● Exercise requirements: Lines that contain "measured" are to be copied from the material, every one of them.

● Provided data:
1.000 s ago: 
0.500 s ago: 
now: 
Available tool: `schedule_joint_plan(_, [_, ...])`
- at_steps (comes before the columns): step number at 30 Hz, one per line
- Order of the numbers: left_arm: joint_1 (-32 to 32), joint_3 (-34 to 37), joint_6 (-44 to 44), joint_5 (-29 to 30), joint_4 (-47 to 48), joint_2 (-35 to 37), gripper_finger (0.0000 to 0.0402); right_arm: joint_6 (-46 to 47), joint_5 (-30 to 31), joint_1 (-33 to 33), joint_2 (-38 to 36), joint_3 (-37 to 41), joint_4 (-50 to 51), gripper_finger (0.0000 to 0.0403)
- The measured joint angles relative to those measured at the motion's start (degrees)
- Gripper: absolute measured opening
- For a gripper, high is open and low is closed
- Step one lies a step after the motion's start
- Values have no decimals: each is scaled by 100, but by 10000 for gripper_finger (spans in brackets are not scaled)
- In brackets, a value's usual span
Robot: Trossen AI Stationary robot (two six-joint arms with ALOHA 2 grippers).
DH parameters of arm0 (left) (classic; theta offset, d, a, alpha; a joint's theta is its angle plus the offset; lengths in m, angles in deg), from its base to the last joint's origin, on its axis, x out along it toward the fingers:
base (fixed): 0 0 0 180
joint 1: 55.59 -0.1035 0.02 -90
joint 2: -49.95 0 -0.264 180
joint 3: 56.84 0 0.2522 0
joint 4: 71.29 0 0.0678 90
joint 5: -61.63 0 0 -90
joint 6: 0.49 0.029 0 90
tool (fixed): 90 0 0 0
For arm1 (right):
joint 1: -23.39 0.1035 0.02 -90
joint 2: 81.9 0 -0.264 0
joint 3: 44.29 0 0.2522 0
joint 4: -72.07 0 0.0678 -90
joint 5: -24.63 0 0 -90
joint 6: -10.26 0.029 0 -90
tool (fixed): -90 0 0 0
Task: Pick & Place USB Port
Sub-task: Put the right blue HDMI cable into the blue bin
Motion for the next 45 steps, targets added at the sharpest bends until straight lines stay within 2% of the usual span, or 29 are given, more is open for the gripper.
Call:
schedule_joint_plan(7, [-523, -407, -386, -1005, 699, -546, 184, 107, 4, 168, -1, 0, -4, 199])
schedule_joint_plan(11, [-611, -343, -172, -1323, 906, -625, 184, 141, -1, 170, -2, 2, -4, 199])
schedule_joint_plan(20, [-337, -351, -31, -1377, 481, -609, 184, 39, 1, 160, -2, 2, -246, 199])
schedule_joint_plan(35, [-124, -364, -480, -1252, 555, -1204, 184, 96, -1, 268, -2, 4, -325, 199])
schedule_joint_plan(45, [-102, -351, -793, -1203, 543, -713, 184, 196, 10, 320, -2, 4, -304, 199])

● Expected answer:
- The measured joint angles relative to those measured at the motion's start (degrees)
- Gripper: absolute measured opening

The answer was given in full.